Database Creation With GORM & GraphQL
Schema Planning
when analysing the database requirements, there was an attempt to create a full plan from establishing entities, then relationships between entities, and finally the attributes for each entity. Using the online dbdiagram.io site, the ERD (Entity Relationship Diagram) was created, and going through the normalisation steps, we managed to create a robust system and went forward with the implementation. However, this took a lot of time to do manually, so it was decided to create an automated tool that would generate the schema based on user input.
ERD Creation
The first step was to identify the entities that would be included in the database. This was done by asking questions about what data needed to be stored, what entities this data belonged to and how they related to each other.
The next step was to achieve the first level of normalisation using the entities we have established. First normal form is a normal form that ensures that each attribute in a table can only contain values that are of the same type. First normal form is also known as first-order predicate logic and is a requirement for most relational databases.
We proceeded to achieve the second level of normalization, which involved satisfying two requirements. Firstly, the table must meet all the conditions of the first level of normalization, also known as first normal form. This ensures that each attribute in a table can only contain values of the same type. It is a prerequisite for most relational databases.
Secondly, we needed to ensure that all non-key attributes or columns were dependent on the key column(s). This means that each column in the table must be fully functionally dependent on the key column(s) or set of columns. In case the table has a composite primary key, we had to remove partial dependencies from the table.
The third normal form is the next level of normalization that we aim to achieve after satisfying the requirements of the first two levels. This level requires that all non-key attributes in the table are dependent only on the primary key column(s) and not on any other non-key attributes. In other words, every non-key column must be dependent only on the primary key column(s) and not on any other non-key columns. This eliminates transitive dependencies, which can lead to data inconsistencies and anomalies. Achieving the third normal form helps to ensure data consistency, accuracy, and efficiency in a relational database.
Then we created a diagram that showed all of the entities and their attributes. Creating a diagram that shows all of the entities and their attributes is an important step in database design. The diagram provides a visual representation of the relationships between different entities and the attributes associated with them. It helps to organize the data into a structured format that is easy to understand and maintain.
To create the diagram, we first identified all of the entities in the database and their corresponding attributes. We then created a visual representation of each entity and its attributes using standardized symbols and notations. We also established the relationships between different entities by using lines and arrows to connect them.
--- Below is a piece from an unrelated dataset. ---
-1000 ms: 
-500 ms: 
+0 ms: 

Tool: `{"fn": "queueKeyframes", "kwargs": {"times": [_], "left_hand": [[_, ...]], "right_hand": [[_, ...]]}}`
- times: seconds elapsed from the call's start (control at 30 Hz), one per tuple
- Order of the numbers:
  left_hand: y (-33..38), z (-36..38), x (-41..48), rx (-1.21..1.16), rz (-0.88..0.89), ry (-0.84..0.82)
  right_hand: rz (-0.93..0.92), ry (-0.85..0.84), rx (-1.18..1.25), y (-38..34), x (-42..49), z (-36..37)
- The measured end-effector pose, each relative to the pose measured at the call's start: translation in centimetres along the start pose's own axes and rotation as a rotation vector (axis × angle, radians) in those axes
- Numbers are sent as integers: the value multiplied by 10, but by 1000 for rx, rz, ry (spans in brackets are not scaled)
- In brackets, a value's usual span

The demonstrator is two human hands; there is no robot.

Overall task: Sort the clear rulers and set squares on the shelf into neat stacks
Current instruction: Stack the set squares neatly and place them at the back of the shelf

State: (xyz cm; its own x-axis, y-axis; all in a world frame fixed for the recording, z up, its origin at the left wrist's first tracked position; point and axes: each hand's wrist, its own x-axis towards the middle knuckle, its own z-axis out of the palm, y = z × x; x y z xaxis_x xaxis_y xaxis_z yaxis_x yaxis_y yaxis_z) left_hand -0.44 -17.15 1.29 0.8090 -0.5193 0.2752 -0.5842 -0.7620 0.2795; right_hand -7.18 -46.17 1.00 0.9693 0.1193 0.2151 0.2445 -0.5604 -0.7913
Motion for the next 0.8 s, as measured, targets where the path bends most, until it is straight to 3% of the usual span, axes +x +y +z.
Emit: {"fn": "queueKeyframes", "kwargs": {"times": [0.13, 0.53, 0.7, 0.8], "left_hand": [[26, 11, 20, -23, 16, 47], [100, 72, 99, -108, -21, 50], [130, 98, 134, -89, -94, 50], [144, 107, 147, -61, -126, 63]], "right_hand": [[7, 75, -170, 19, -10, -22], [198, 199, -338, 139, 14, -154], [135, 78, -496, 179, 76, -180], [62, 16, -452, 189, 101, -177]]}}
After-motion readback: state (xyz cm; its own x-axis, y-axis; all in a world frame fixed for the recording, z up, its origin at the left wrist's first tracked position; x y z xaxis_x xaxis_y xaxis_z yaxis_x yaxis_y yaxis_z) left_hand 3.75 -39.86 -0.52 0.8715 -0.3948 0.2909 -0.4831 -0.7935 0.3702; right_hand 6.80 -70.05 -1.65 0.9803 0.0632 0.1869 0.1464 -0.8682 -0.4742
By having a clear and concise diagram, we could easily visualize the structure of the database and ensure that all of the relationships and dependencies between entities were properly defined. This helps to prevent data inconsistencies and anomalies, and ensures that the database operates efficiently and accurately. The diagram also serves as a useful reference tool for developers and other stakeholders who need to understand the structure of the database.
GORM & GraphQL
GORM (Go Object Relational Mapping) is a popular Object Relational Mapping library for Go programming language. It provides a simple and efficient way to interact with relational databases. GraphQL is a query language for APIs that provides a powerful and flexible way to retrieve data from the server. Together, they offer a powerful solution for building robust and efficient database systems.
To implement a database with GORM and GraphQL, we first define the schema for our GraphQL API. This schema describes the types and fields available in our API, and serves as a contract between the client and the server. We then use GORM to define the models for our database tables. These models represent the entities and relationships in our database and provide an easy way to interact with the database.
Next, we create resolvers for each field in our GraphQL schema. These resolvers define how the server should retrieve and manipulate the data for each field. We use GORM to interact with the database and retrieve the necessary data.
Once we have defined our resolvers, we can start our GraphQL server and begin interacting with our database using GraphQL queries and mutations. GraphQL provides a flexible way to retrieve data from the server, allowing clients to request only the data they need, in the format they need it. GORM makes it easy to interact with the database, handling complex queries and relationships in a simple and efficient way.
Overall, implementing a database with GORM and GraphQL provides a powerful and flexible solution for building efficient and scalable database systems. By leveraging the strengths of both technologies, we can create robust and efficient applications that provide a seamless user experience.